The new C# Pipelines API is targetted at this kind of scenario. I looked at tokio as @vitalyd suggested, but it's still doing permanently limiting things, such as advancing the stream on read_buf() and assuming that the underlying streams are made up of bytes. Interestingly, they've gone half-way with the BufMut trait, but that's still very byte-centric and will likely not work well with things like text streams.

So for example, imaging you're flying along, decoding the base64 data in nice 1MB buffer chunks or whatever and you discover that 732KB into the buffer you've just been given is the end of the binary data. The remaining 292KB is XML. Now what? Stuff the unconsumed data back into the previous stream level?

This is why the C# Pipelines API doesn't consume buffers automatically, because then the base64 decoder can simply mark 732KB as consumed, mark itself as finished, and then the outer XML decoder can continue with the remaining 292KB. This is both smoother for the developer, and faster at runtime. You've already had to muck about with (thankfully small) buffers in ripgrep to do BOM detection. This can get much worse in more complex scenarios. Think 5-7 layers of decoder nesting, not just 1-2.

These tiny API design decisions can have huge ramifications down the track. Hence my disappointment with things like Read::read_to_string(). It shows that very minor short-term convenience won out over design that can last into the future.

Before people chime in and complain that I'm just inventing unrealistic scenarios, imagine trying to extend ripgrep to support searching through text in OOXML documents such as Word DOCX or Excel XLSX documents. These are potentially very large (>1GB), compressed via Zip, and can be encoded with either UTF-8 or UTF-16. Internally, the XML files can be split into "parts", which are like Zip files split into multiple archives. A compliant decoder has to be able to: append streams, decode forward-only, do XML encoding detection, and stitch together XML text fragments into a single "character stream" to do matching on.

Now imagine writing a high-performance "virtual appliance" that does regular-expression based "data loss prevention" scanning of documents passing through it at 40 Gbps.
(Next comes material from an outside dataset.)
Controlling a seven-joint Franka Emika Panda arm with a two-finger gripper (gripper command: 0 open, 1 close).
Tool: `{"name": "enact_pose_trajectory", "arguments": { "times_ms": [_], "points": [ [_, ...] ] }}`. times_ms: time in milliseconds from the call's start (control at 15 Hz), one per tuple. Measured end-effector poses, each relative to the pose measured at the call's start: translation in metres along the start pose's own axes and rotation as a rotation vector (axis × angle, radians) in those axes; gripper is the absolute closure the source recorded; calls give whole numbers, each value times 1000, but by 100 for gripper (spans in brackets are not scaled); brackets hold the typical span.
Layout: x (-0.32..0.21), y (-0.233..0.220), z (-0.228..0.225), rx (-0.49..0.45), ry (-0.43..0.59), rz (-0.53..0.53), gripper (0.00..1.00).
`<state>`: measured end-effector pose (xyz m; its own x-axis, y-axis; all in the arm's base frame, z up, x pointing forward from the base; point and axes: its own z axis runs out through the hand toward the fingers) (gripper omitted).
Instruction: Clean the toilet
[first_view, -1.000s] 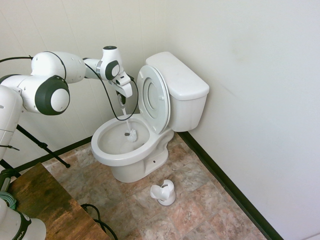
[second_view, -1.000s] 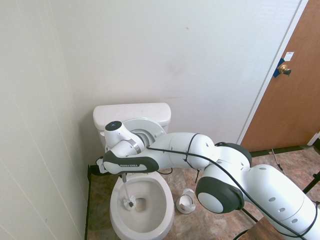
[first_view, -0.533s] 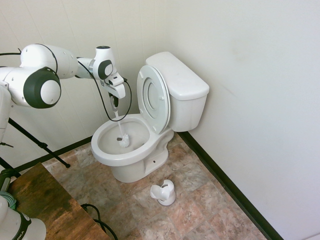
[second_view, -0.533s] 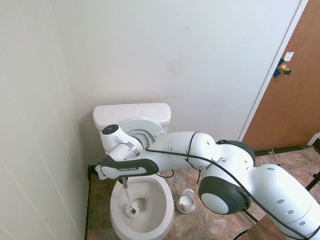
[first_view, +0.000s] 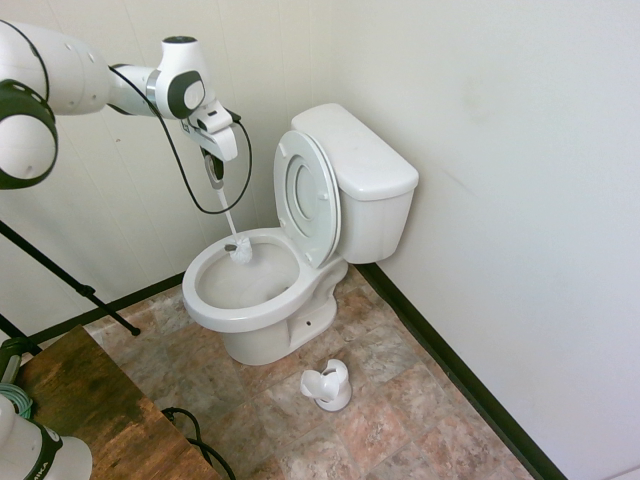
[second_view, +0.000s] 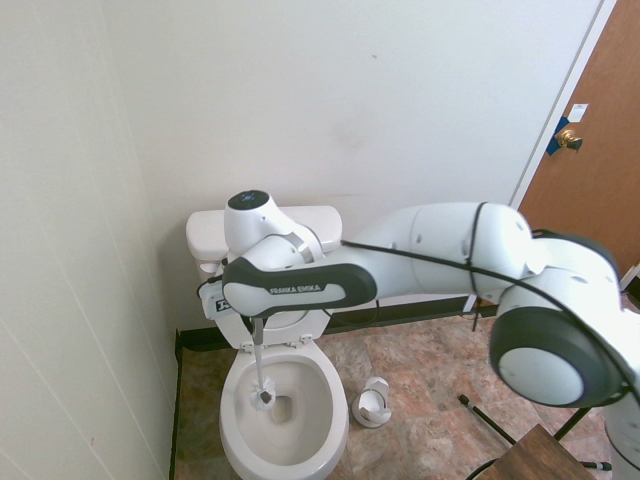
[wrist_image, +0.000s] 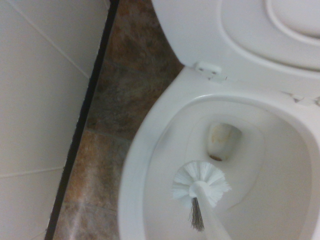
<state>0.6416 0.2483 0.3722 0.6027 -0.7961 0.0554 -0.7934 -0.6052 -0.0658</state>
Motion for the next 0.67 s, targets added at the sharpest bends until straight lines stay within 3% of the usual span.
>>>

In principle, this is not all that different to the ripgrep use-case, and the code ought to look similar.

1 Like

It really doesn't. The transcoding is itself handled by a separate crate, and the shim itself isn't specific to ripgrep and could be lifted into a separate crate. Any enterprising individual could accomplish that. ripgrep used to be much more monolithic, and I've been steadily moving pieces out into separate crates. The UTF-16 shim is one such candidate for moving into a separate crate, but nobody has put in the work to do it.

That's false. UTF-16 is a variable width encoding (not all Unicode codepoints are representable via a single UTF-16 code unit), and I still need to transcode it to UTF-8 in order to search it. The regex engine could natively support UTF-16, but that has nothing to do with the definition of the Read trait and is a huge complication for very little gain. It's much simpler to just transcode.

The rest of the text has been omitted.